How to download a file in Django | Making a large file downloadable from a URL in Django | How to serve Large files in Django | Downloading a file from the Django project directory
Sometimes we have to serve a file which may be a large file from our project directory. Suppose you want to transfer a file from your project directory to your friend or to some other person/server/platform. One way is to download the file and then upload it to another platform or give it to the person manually, which is not a good approach.

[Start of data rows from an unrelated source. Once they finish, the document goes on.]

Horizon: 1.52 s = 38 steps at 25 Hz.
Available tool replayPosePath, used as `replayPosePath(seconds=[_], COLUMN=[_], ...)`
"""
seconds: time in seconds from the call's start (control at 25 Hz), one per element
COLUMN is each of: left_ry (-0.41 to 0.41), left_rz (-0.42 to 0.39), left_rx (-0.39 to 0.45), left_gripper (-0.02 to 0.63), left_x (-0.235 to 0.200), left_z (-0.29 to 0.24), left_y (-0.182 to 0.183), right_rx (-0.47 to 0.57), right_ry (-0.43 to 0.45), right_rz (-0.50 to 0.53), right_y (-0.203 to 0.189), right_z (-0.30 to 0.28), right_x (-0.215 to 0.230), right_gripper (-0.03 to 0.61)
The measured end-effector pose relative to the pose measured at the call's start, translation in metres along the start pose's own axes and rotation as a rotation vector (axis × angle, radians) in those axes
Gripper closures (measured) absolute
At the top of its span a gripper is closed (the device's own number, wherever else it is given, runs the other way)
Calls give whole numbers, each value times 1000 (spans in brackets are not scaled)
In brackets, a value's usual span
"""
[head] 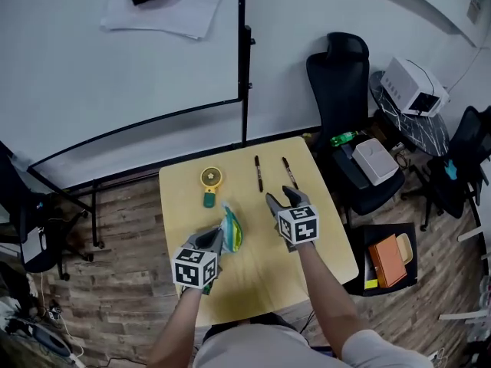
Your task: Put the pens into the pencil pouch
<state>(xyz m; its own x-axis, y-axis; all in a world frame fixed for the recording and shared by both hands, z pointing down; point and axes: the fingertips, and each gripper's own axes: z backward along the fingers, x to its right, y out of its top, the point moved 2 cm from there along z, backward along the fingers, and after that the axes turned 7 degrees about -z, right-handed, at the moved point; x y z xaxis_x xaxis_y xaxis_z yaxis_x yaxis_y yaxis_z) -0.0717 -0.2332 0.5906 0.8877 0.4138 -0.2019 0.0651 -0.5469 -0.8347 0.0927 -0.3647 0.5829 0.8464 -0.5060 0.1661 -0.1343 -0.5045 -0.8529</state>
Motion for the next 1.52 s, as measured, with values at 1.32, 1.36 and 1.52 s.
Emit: replayPosePath(seconds=[1.32,1.36,1.52], left_ry=[11,9,-4], left_rz=[2,-2,-28], left_rx=[-14,-15,-11], left_gripper=[600,600,600], left_x=[-8,-7,-5], left_z=[-6,-5,-2], left_y=[2,1,1], right_rx=[-290,-271,-210], right_ry=[-53,-38,19], right_rz=[32,43,93], right_y=[-27,-25,-13], right_z=[-66,-56,-8], right_x=[4,2,-8], right_gripper=[532,532,532])
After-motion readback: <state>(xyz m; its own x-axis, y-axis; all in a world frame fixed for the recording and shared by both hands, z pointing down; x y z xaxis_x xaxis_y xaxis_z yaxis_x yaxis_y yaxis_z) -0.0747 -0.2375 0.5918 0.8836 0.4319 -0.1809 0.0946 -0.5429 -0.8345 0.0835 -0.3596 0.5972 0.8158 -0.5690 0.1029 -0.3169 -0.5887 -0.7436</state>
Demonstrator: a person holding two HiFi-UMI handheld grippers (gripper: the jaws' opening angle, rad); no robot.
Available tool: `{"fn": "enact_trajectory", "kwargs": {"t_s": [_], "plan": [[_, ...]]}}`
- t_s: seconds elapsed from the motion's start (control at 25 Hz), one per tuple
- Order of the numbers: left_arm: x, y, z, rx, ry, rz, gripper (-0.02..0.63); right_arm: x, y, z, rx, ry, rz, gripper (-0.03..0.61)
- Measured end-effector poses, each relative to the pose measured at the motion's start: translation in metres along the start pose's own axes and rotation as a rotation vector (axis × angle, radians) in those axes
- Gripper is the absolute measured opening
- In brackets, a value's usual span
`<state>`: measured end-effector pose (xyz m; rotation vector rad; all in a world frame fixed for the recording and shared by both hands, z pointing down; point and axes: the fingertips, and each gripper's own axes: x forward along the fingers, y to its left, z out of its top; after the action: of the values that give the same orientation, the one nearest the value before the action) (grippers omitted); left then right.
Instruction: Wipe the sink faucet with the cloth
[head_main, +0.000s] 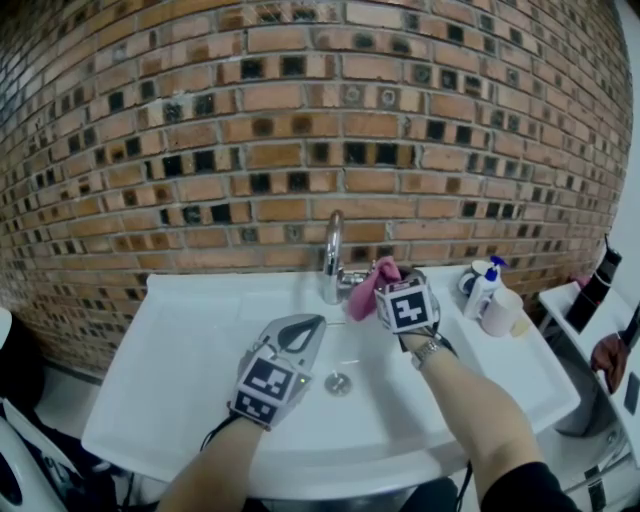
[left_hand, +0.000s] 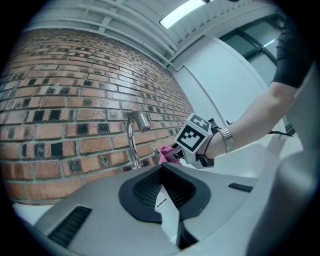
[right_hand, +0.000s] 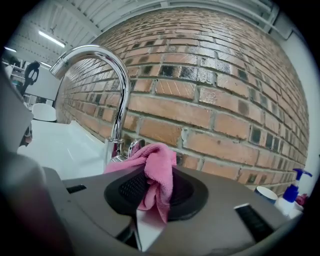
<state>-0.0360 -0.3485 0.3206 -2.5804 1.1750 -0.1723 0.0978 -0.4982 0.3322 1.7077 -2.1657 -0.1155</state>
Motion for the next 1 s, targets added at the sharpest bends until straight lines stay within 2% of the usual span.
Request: {"fn": "enact_trajectory", "kwargs": {"t_s": [1.0], "plan": [[-0.002,0.004,0.002,0.004,-0.007,0.01,0.006,-0.033,-0.005,0.043,-0.014,-0.117,-0.008,0.092]]}}
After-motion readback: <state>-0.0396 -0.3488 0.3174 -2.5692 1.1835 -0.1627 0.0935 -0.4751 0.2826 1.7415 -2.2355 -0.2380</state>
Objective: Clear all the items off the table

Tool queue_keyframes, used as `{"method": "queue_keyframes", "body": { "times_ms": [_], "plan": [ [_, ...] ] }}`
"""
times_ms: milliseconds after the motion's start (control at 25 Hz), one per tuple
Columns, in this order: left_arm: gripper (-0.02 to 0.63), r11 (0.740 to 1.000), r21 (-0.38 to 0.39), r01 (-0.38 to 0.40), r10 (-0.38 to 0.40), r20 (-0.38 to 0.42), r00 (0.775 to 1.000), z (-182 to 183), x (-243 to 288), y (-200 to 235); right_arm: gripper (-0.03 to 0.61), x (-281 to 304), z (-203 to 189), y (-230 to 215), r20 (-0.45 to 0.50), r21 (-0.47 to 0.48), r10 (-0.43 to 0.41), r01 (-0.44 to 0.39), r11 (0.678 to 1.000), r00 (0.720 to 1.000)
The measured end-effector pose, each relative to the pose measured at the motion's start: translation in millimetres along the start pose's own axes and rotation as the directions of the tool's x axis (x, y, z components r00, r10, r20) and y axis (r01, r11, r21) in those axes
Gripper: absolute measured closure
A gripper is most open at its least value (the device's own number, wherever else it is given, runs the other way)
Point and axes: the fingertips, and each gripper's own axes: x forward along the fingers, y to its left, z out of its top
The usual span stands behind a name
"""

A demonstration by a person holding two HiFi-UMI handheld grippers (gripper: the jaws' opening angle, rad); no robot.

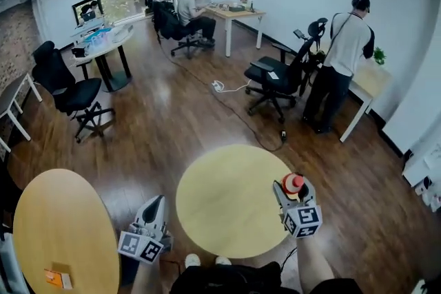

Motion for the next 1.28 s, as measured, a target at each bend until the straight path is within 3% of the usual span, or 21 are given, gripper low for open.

This is a simple thing in Django. You can serve any file from any directory (i.e. inside the project directory) using a URL in Django. Just follow the steps shown below and you will find that some line of code will help you to do that.
If the file is binary:
Add the following URL in URL patterns.
#In urls.py
path('download/',views.download,name="download"),
Now set the function in views.py i.e. download() as mapped in urls.py
#In views.py
from django.http import FileResponse
import os
def download(request):
file_path = os.path.join(BASE_DIR, 'myfile.zip')
response = FileResponse(open(file_path, 'rb'))
return response
So now if someone visits "www.example.com/download" the downloading of file i.e "myfile.zip" will start.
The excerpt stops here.